I'm also guessing that something like Javascript is less terrifying because of previous experience with dynamic languages. The kind of foot-shooting you do in javascript (because of accidental global scoping, poor equality semantics, or any number of things) at least make sense in the context of having programmed in a dynamic, managed language previously. C and C++ can be pretty scary when everyone talks about manually managing memory or being close to the metal or saying stuff about 'systems programming', which just sounds like crazy voodoo if you don't have a point of comparison.

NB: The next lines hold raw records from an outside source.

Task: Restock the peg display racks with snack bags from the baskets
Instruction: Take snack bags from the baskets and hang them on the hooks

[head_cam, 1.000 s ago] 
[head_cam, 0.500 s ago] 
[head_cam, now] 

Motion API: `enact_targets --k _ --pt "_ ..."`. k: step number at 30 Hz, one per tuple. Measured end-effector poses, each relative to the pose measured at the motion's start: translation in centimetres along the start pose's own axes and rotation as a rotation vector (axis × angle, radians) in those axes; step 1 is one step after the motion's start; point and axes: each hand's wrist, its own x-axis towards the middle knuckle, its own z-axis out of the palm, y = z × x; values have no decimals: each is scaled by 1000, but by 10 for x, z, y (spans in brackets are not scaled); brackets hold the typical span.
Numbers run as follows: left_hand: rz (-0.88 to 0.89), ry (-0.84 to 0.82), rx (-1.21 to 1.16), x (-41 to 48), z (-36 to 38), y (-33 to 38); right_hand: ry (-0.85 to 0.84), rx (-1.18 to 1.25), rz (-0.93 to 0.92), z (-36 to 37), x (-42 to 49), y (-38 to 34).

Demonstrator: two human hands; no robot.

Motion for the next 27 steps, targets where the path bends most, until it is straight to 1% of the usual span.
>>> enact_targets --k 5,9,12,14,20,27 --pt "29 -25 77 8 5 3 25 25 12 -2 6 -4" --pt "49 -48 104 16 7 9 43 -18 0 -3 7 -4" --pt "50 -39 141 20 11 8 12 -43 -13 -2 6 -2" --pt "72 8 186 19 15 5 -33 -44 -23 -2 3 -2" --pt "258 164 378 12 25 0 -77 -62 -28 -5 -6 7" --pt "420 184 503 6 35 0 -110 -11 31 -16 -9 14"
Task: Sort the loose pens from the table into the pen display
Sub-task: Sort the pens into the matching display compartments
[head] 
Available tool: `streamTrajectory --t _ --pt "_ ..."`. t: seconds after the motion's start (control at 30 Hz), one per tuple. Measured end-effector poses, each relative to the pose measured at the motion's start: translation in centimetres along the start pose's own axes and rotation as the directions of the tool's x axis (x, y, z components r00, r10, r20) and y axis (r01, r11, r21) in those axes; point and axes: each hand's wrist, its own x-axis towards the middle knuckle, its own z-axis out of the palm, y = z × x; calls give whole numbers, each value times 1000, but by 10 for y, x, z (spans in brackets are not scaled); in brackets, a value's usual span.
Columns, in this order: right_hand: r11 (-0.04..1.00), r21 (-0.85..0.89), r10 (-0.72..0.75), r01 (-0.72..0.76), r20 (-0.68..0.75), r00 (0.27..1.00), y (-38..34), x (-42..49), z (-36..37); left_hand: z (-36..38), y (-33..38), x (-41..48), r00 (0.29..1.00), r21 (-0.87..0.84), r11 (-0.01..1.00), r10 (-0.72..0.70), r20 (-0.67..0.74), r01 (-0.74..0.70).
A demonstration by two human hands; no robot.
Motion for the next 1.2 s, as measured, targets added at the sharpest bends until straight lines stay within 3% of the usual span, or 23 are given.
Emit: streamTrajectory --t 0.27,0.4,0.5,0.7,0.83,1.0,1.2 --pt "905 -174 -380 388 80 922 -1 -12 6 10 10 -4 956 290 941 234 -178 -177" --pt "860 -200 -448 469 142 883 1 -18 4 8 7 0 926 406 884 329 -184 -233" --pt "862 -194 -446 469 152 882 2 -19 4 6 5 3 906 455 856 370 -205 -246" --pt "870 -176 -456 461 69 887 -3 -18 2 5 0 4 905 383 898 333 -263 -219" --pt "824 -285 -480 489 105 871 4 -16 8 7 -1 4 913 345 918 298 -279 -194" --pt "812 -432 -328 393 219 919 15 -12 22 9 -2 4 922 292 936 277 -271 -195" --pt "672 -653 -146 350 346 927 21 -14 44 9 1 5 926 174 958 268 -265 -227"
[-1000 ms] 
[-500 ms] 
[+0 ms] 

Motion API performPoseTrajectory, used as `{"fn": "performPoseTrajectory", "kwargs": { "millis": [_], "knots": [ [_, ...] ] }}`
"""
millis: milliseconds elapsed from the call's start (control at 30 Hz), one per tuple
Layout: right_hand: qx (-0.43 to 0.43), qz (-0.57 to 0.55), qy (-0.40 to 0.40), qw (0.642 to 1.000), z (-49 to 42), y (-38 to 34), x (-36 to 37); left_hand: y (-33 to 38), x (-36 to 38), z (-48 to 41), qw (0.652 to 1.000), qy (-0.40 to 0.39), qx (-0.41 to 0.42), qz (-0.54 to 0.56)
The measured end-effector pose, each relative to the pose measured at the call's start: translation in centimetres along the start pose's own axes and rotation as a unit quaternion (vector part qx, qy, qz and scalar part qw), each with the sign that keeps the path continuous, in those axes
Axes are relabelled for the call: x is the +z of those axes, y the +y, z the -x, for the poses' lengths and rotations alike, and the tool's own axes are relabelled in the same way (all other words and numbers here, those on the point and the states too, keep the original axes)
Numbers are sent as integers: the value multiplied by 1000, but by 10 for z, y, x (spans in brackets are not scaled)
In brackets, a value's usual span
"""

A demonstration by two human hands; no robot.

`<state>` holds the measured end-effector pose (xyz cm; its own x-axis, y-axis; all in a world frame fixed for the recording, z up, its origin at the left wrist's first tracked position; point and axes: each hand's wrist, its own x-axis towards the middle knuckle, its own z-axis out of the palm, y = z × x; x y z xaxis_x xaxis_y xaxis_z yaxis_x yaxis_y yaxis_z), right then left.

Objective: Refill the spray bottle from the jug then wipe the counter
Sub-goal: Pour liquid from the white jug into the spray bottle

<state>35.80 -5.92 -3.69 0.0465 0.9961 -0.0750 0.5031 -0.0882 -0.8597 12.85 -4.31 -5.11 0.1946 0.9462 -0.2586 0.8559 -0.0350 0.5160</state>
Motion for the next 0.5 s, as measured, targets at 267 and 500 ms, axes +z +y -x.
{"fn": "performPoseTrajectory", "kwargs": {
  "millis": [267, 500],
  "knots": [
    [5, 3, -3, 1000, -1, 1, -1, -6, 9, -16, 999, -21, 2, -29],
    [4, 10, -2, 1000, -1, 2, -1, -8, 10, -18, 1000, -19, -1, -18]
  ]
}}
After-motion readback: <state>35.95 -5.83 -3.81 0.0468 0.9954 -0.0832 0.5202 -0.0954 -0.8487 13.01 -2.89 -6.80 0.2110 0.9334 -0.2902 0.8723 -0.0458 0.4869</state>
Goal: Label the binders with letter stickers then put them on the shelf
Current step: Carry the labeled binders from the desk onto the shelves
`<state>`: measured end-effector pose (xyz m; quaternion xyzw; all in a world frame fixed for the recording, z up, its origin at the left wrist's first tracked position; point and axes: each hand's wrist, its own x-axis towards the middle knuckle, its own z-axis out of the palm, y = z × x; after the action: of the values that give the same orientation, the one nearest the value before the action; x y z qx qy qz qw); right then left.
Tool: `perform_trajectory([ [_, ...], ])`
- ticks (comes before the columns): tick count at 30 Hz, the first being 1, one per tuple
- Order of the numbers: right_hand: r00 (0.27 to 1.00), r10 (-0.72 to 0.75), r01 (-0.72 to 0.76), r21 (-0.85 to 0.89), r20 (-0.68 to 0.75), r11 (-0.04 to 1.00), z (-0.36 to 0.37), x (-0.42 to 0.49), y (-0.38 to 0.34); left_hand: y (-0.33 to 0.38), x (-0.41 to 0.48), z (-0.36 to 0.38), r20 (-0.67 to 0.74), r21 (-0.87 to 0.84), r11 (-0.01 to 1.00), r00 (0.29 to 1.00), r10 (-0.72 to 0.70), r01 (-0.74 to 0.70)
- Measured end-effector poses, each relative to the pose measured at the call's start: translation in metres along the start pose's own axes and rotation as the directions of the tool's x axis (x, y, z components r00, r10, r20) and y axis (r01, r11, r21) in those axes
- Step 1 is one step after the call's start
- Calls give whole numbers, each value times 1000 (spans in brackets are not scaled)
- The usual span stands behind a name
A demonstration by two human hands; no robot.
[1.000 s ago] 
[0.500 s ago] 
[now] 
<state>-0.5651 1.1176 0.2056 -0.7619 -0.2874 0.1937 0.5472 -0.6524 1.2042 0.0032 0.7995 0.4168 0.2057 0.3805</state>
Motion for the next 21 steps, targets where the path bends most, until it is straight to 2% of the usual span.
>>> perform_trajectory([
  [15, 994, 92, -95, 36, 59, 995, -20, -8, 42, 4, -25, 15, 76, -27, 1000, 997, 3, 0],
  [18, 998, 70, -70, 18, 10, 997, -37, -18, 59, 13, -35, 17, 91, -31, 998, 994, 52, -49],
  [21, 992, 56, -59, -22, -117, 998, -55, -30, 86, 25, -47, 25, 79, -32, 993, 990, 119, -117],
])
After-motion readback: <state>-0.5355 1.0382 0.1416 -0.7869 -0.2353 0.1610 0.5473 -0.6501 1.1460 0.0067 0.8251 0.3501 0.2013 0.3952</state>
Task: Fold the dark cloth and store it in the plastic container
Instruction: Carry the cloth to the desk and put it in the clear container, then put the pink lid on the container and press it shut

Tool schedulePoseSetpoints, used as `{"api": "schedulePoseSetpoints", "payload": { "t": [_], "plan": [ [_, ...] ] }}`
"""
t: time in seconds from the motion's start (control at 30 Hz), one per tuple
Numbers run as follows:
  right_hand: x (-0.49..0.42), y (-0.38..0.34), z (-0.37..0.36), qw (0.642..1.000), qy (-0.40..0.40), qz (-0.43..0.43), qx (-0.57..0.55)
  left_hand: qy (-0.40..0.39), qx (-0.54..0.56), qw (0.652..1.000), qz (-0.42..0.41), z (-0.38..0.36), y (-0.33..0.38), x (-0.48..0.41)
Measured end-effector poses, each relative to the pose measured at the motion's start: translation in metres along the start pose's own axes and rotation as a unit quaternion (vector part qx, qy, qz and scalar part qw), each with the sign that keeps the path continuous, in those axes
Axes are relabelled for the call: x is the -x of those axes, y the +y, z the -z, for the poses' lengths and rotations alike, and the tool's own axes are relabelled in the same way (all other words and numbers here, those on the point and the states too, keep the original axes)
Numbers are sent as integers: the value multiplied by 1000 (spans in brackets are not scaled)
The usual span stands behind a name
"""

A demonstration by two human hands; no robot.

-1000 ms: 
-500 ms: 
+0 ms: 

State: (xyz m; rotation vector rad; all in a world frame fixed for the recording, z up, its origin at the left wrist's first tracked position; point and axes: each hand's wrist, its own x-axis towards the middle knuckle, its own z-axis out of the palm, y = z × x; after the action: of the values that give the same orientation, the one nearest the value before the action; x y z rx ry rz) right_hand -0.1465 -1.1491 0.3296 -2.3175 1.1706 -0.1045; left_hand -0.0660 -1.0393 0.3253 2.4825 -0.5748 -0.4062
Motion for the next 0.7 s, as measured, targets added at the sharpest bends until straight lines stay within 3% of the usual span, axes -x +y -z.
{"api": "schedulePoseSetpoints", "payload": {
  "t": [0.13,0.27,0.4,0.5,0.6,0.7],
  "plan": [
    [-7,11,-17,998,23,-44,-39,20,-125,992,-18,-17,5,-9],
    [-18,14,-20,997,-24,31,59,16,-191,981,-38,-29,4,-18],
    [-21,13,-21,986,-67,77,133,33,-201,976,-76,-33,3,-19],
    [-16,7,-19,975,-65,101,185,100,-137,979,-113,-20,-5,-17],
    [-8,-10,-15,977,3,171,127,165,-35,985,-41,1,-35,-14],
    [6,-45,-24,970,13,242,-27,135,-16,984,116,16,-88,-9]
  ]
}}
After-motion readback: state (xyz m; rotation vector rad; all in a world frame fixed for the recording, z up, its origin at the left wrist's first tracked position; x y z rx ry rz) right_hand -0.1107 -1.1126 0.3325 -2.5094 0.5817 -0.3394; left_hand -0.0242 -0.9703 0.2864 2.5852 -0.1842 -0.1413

I think the things your saying are all true. Just trying to offer my perspective as to why, those things being true, a language can still be scary to approach. fwiw
I often find that you need to read a page-long faq (which is an improvement over reading mailing list flame wars over boost vs raw stl vs library-du-jour) to figure out the "right" way to do anything in C++. Now knowing my way around it reasonably well, it's not an issue for me anymore, but not a newcomer.
It's so easy to do it the wrong way, and there's so many examples of badly written or non-idiomatic C++ code strewn all over the internet that a newbie is bound to fall into that trap. This is the same kind of problem I (used to) see with PHP, that it can be fine if you do it all the "right way" and don't do "stupid stuff" but it takes a while to learn what those are. What happens in reality is they google "how to do x", copy paste the code, and modify. Who cares if it's idiomatic or anything.
Yes, it is a very powerful language and there can be a lot to it, but it shouldn't "terrify" you.
These days, it's generally quite easy to avoid much of its C heritage (including potential security pitfalls) if using the so-called "modern C++" techniques, but the extra power and flexibility is still there if you do ever need it. There are numerous ways of easily avoiding manual memory (or other resource) management, too. The STL and Boost, among numerous other libraries that are out there, offer lots of convenient, high level functionality. The portability of C++ code is often quite excellent, the language and its standard libraries are quite stable, and there are multiple commercial-grade implementations from numerous vendors/projects. You probably won't find anything else that gives you a high degree of performance along with high level abstractions, while also giving you the peace of mind that your code will still compile just fine years or even decades from now.
While it's certainly possible to to overboard and misuse C++ to a point where it causes serious problems, one of the best things about C++ is that it doesn't force you to do that. You generally don't pay for what you don't use, and it's certainly possible to use a very effective subset of the language much as one might use Java or C#, or even Python and JavaScript.
I'd say that C++ is even easier to use than JavaScript is. C++ is much more sensible in so many ways, and nowhere near as quirky or just outright broken in fundamental ways like JavaScript, while also providing at least some type safety and other compile-time checks.
If you want a stable, portable, safe, well-supported language that offers high level functionality without the performance tradeoffs of other languages, then I think that a modern subset of C++ could very well be exactly what you're looking for.